(Recorded information Opens)

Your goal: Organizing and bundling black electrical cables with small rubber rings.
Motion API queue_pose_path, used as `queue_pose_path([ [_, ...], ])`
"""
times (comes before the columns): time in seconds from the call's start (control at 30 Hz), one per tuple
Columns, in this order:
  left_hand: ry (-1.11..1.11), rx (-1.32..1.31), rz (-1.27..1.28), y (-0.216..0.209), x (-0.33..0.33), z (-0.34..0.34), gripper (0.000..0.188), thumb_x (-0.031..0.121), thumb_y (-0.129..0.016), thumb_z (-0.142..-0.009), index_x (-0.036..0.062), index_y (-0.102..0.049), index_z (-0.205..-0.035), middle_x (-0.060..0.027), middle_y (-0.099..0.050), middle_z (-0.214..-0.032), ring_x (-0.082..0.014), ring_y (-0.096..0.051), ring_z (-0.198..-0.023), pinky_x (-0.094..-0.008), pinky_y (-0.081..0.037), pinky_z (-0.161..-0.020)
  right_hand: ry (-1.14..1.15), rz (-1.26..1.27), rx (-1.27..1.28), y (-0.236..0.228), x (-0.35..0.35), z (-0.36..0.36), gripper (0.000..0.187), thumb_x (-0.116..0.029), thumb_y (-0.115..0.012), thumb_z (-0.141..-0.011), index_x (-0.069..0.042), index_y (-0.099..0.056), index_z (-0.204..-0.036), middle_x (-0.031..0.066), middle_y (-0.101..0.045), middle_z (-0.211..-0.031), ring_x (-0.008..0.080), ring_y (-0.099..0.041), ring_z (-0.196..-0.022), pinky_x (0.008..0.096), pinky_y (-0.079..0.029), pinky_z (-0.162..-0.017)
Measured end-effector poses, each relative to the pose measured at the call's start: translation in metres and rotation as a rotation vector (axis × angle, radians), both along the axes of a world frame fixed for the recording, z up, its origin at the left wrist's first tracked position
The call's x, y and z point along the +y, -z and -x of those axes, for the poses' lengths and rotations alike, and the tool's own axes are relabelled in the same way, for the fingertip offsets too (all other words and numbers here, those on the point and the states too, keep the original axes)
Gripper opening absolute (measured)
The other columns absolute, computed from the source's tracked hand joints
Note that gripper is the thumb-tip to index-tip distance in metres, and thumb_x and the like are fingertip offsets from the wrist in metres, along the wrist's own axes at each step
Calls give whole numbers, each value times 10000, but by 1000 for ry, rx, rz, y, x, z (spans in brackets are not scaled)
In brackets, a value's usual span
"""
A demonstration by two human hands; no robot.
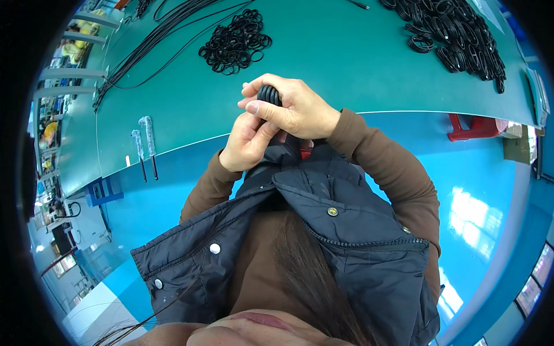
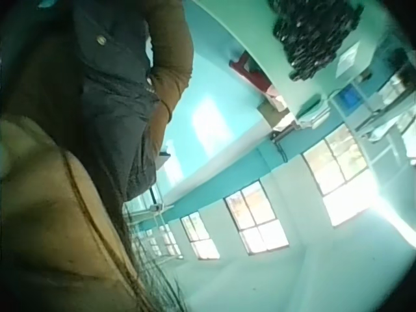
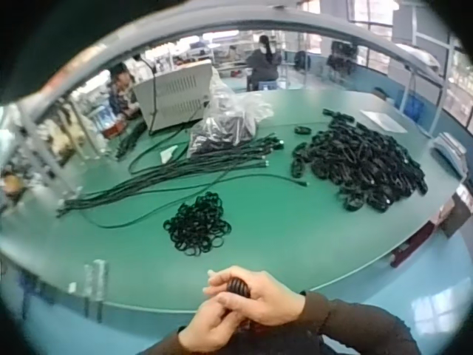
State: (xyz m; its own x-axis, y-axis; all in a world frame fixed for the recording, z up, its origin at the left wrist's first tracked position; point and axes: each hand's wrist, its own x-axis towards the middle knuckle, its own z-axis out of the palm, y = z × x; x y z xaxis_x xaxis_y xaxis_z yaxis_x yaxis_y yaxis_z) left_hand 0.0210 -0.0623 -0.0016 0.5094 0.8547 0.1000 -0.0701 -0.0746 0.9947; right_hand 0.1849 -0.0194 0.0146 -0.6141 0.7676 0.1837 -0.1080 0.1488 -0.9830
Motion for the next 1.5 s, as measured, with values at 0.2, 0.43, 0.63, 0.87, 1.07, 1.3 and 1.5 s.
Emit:
queue_pose_path([
  [0.2, 5, -98, 110, 8, 2, 8, 93, 22, -483, -945, -20, -550, -993, -103, -572, -895, -153, -570, -683, -258, -490, -600, -92, 159, -86, -6, 5, 4, 340, -179, -560, -942, 1, -523, -1228, 194, -657, -1126, 268, -634, -1044, 348, -504, -896],
  [0.43, -156, -208, 15, 4, 2, 38, 89, 28, -480, -947, -20, -555, -958, -110, -547, -962, -169, -585, -733, -270, -504, -682, 300, -342, -296, 13, 150, 6, 294, -235, -609, -893, -18, -655, -1086, 85, -692, -940, 166, -648, -861, 233, -496, -750],
  [0.63, -263, -191, -6, 11, 2, 62, 94, 34, -479, -949, -24, -552, -958, -113, -534, -1003, -190, -608, -775, -277, -511, -730, 484, -360, -899, 27, 227, 57, 174, -201, -625, -879, -49, -702, -918, 5, -617, -738, 106, -537, -673, 210, -454, -661],
  [0.87, -375, -229, 33, 9, 16, 74, 99, 46, -482, -951, -22, -554, -952, -111, -539, -1007, -200, -620, -806, -284, -513, -757, 485, -246, -629, 44, 251, 51, 160, -215, -664, -836, -72, -716, -889, 27, -655, -759, 134, -587, -675, 256, -487, -654],
  [1.07, -585, -201, -65, 3, 85, 61, 134, 108, -502, -946, 8, -586, -917, -71, -608, -883, -150, -578, -775, -257, -480, -709, 425, -117, -452, 27, 211, 35, 124, -181, -691, -828, -71, -729, -870, 13, -648, -756, 100, -568, -680, 220, -474, -656],
  [1.3, -767, 24, -144, 15, 162, 19, 141, 128, -535, -944, -1, -580, -912, -59, -612, -820, -111, -572, -731, -227, -477, -661, 378, -124, -227, 12, 165, 42, 112, -145, -677, -863, -43, -714, -891, -5, -617, -749, 68, -511, -640, 177, -438, -598],
  [1.5, -667, -18, -20, -5, 164, 4, 132, 135, -542, -941, 12, -575, -906, -52, -599, -804, -118, -568, -691, -219, -475, -628, 449, 181, 6, 19, 165, 19, 98, -135, -669, -856, -43, -696, -877, -11, -606, -743, 71, -500, -605, 185, -419, -542],
])
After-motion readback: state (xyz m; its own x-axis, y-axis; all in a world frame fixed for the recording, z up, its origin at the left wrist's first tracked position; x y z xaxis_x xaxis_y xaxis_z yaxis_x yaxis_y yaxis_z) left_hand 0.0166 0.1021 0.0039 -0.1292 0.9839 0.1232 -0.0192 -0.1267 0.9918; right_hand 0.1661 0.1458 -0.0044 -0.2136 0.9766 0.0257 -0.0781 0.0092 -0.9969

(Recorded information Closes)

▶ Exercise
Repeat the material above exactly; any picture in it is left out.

▶ Reply to the exercise
Your goal: Organizing and bundling black electrical cables with small rubber rings.
Motion API queue_pose_path, used as `queue_pose_path([ [_, ...], ])`
"""
times (comes before the columns): time in seconds from the call's start (control at 30 Hz), one per tuple
Columns, in this order:
  left_hand: ry (-1.11..1.11), rx (-1.32..1.31), rz (-1.27..1.28), y (-0.216..0.209), x (-0.33..0.33), z (-0.34..0.34), gripper (0.000..0.188), thumb_x (-0.031..0.121), thumb_y (-0.129..0.016), thumb_z (-0.142..-0.009), index_x (-0.036..0.062), index_y (-0.102..0.049), index_z (-0.205..-0.035), middle_x (-0.060..0.027), middle_y (-0.099..0.050), middle_z (-0.214..-0.032), ring_x (-0.082..0.014), ring_y (-0.096..0.051), ring_z (-0.198..-0.023), pinky_x (-0.094..-0.008), pinky_y (-0.081..0.037), pinky_z (-0.161..-0.020)
  right_hand: ry (-1.14..1.15), rz (-1.26..1.27), rx (-1.27..1.28), y (-0.236..0.228), x (-0.35..0.35), z (-0.36..0.36), gripper (0.000..0.187), thumb_x (-0.116..0.029), thumb_y (-0.115..0.012), thumb_z (-0.141..-0.011), index_x (-0.069..0.042), index_y (-0.099..0.056), index_z (-0.204..-0.036), middle_x (-0.031..0.066), middle_y (-0.101..0.045), middle_z (-0.211..-0.031), ring_x (-0.008..0.080), ring_y (-0.099..0.041), ring_z (-0.196..-0.022), pinky_x (0.008..0.096), pinky_y (-0.079..0.029), pinky_z (-0.162..-0.017)
Measured end-effector poses, each relative to the pose measured at the call's start: translation in metres and rotation as a rotation vector (axis × angle, radians), both along the axes of a world frame fixed for the recording, z up, its origin at the left wrist's first tracked position
The call's x, y and z point along the +y, -z and -x of those axes, for the poses' lengths and rotations alike, and the tool's own axes are relabelled in the same way, for the fingertip offsets too (all other words and numbers here, those on the point and the states too, keep the original axes)
Gripper opening absolute (measured)
The other columns absolute, computed from the source's tracked hand joints
Note that gripper is the thumb-tip to index-tip distance in metres, and thumb_x and the like are fingertip offsets from the wrist in metres, along the wrist's own axes at each step
Calls give whole numbers, each value times 10000, but by 1000 for ry, rx, rz, y, x, z (spans in brackets are not scaled)
In brackets, a value's usual span
"""
A demonstration by two human hands; no robot.
State: (xyz m; its own x-axis, y-axis; all in a world frame fixed for the recording, z up, its origin at the left wrist's first tracked position; point and axes: each hand's wrist, its own x-axis towards the middle knuckle, its own z-axis out of the palm, y = z × x; x y z xaxis_x xaxis_y xaxis_z yaxis_x yaxis_y yaxis_z) left_hand 0.0210 -0.0623 -0.0016 0.5094 0.8547 0.1000 -0.0701 -0.0746 0.9947; right_hand 0.1849 -0.0194 0.0146 -0.6141 0.7676 0.1837 -0.1080 0.1488 -0.9830
Motion for the next 1.5 s, as measured, with values at 0.2, 0.43, 0.63, 0.87, 1.07, 1.3 and 1.5 s.
Emit:
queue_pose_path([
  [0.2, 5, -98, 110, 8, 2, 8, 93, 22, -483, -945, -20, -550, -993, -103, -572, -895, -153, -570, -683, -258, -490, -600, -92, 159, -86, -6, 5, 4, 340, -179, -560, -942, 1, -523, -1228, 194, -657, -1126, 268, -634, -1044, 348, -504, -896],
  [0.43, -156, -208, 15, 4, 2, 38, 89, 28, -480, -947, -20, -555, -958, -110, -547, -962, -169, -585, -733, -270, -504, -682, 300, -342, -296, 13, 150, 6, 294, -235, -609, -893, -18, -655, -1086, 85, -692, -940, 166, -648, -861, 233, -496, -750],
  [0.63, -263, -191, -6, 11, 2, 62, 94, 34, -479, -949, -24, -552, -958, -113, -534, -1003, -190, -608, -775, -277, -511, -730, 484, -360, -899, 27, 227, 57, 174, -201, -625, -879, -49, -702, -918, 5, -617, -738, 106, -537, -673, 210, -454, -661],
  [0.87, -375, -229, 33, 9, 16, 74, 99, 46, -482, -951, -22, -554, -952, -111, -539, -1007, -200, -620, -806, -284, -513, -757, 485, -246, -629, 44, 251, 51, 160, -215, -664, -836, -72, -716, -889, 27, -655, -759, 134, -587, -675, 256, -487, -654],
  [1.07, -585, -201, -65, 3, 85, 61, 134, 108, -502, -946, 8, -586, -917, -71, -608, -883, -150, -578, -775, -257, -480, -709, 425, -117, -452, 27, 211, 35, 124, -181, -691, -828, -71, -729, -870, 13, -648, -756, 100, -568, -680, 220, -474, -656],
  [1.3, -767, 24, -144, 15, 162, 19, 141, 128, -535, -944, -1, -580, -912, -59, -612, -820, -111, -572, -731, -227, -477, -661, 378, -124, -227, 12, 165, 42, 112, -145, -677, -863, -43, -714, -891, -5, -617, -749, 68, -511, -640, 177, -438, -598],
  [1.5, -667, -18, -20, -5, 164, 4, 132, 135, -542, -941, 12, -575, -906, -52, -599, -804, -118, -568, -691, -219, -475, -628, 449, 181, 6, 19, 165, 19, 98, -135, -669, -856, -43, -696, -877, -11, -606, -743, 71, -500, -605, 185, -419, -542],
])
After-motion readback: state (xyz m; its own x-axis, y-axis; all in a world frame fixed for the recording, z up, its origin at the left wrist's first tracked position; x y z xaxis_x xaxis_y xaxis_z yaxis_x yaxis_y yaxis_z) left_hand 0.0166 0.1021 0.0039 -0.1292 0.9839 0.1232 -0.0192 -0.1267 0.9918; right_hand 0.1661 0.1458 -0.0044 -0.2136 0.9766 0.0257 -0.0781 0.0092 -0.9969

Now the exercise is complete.